---------- Given entries

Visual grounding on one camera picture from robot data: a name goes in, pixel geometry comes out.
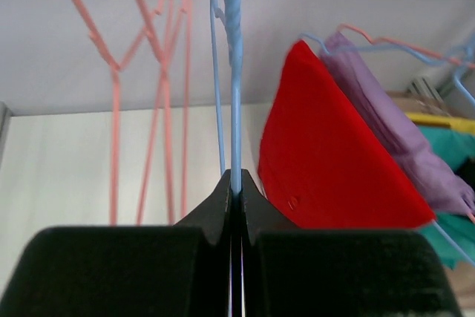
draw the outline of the purple garment
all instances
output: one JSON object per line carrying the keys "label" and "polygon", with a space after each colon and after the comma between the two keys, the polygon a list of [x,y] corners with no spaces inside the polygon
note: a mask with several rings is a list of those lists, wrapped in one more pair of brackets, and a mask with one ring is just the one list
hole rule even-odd
{"label": "purple garment", "polygon": [[[325,45],[332,51],[353,43],[341,33],[335,33]],[[384,92],[359,54],[342,52],[328,56],[321,51],[319,56],[339,88],[429,206],[459,215],[475,213],[472,188],[432,152],[422,132]]]}

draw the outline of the red cloth
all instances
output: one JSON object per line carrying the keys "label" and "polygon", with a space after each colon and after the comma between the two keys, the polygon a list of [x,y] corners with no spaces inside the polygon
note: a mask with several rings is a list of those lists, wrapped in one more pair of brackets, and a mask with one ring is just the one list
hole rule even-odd
{"label": "red cloth", "polygon": [[302,228],[415,228],[435,218],[303,41],[287,55],[258,173],[269,201]]}

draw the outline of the green fabric
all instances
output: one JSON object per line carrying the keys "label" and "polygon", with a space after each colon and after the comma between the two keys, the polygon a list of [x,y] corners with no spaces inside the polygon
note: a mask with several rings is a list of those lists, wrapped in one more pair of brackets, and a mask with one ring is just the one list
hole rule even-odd
{"label": "green fabric", "polygon": [[[475,261],[475,224],[468,218],[450,213],[437,213],[437,222],[457,244]],[[465,258],[431,224],[419,230],[436,250],[442,263],[454,269]]]}
{"label": "green fabric", "polygon": [[419,126],[433,152],[456,171],[469,157],[475,157],[475,136],[446,128]]}

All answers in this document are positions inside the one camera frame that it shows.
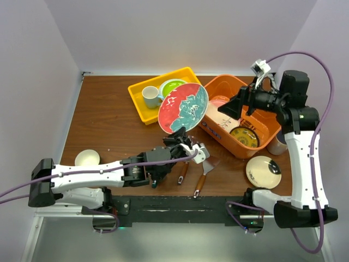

--------------------

What the exercise asks -> Each line of the data is to be duplicated exactly; pictures stay out of the copy.

Answer space ->
Visual grounding on one camera picture from robot data: a name goes in, pixel geometry comes out.
draw the outline of the purple garment
all instances
output: one JSON object per line carrying the keys "label" and "polygon", with a space after each colon and after the comma between the two keys, the polygon a list of [x,y] corners with no spaces inside the polygon
note: a mask with several rings is a list of those lists, wrapped in one more pair of brackets, and a mask with one ring is just the one list
hole rule even-odd
{"label": "purple garment", "polygon": [[[325,45],[332,51],[353,43],[341,33],[335,33]],[[384,92],[359,54],[342,52],[328,56],[321,51],[319,56],[339,88],[429,206],[459,215],[475,213],[472,188],[432,152],[422,132]]]}

draw the outline of the red cloth
all instances
output: one JSON object per line carrying the keys "label" and "polygon", with a space after each colon and after the comma between the two keys, the polygon a list of [x,y] corners with no spaces inside the polygon
note: a mask with several rings is a list of those lists, wrapped in one more pair of brackets, and a mask with one ring is just the one list
hole rule even-odd
{"label": "red cloth", "polygon": [[302,228],[415,228],[435,218],[303,41],[287,55],[258,173],[269,201]]}

draw the outline of the green fabric
all instances
output: one JSON object per line carrying the keys "label" and "polygon", with a space after each colon and after the comma between the two keys, the polygon a list of [x,y] corners with no spaces inside the polygon
note: a mask with several rings is a list of those lists, wrapped in one more pair of brackets, and a mask with one ring is just the one list
hole rule even-odd
{"label": "green fabric", "polygon": [[[475,261],[475,224],[468,218],[450,213],[437,213],[437,222],[457,244]],[[465,258],[431,224],[419,230],[436,250],[442,263],[454,269]]]}
{"label": "green fabric", "polygon": [[419,126],[433,152],[456,171],[469,157],[475,157],[475,136],[446,128]]}

All answers in this document are positions inside the one camera frame that it shows.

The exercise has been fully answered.